Por fim, no que se refere ao terceiro questionamento, não existem formalidades especiais que devam ser observadas pelas Juntas Comerciais”para fins de operacionalizar o registro dos atos societários que eventualmente envolverem o uso de criptomoedas”, devendo ser respeitadas as mesmas regras aplicáveis à integralização de capital com bens móveis, conforme o respectivo tipo societário, limitando-se às Juntas Comerciais ao”exame do cumprimento das formalidades legais”do ato objeto de arquivamento (art. 40 da Lei 8.934/1994).

Sendo essas as respostas deste Departamento aos questionamentos feitos, colocamo-nos à disposição para quaisquer esclarecimentos que se fizerem necessários.

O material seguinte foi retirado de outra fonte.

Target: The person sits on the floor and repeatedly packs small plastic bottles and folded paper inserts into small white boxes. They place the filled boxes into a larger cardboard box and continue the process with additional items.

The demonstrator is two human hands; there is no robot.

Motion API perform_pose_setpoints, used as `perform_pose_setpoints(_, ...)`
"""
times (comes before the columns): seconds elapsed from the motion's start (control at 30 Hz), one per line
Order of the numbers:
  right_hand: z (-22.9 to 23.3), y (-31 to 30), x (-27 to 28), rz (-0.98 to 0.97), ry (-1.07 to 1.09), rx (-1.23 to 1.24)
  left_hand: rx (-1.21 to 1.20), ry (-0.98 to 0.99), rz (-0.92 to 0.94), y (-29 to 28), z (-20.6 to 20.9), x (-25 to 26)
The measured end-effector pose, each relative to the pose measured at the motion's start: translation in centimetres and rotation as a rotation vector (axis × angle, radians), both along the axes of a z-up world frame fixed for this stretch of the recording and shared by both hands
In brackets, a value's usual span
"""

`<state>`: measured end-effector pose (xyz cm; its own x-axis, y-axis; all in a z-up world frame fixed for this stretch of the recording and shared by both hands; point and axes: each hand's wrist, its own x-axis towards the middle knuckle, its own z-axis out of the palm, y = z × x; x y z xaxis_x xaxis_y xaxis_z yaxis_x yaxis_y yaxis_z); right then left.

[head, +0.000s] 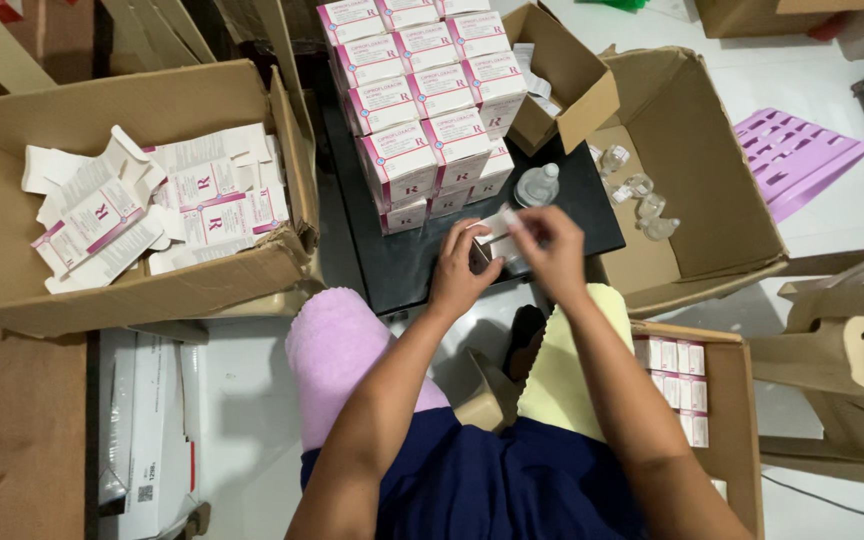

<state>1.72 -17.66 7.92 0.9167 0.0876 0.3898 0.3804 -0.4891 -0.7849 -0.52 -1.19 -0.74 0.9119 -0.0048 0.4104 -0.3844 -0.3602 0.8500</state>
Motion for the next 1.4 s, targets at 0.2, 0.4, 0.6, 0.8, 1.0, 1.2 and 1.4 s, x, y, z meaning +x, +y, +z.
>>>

Atenciosamente, AMANDA MESQUITA SOUTO Coordenadora Geral ANDRÉ LUIZ SANTA CRUZ RAMOS”

Como visto a possibilidade tanto de reserva quanto de integralização do capital social por meio de criptomoedas que tenham cotação, é cabível e deve ser ampliada para toda e qualquer sociedade, como proteção aos sócios e acionistas.

Os criptoativos, vieram para ficar, e o que melhor podemos fazer é ter claro que o seu papel só deve aumentar e que é fundamental termos u arcabouço legal que acompanhe a sua evolução sem implicar em travas ao seu desenvolvimento, além daquelas que se preocupam com a poupança popular e dos direitos e deveres de investidores e investidos.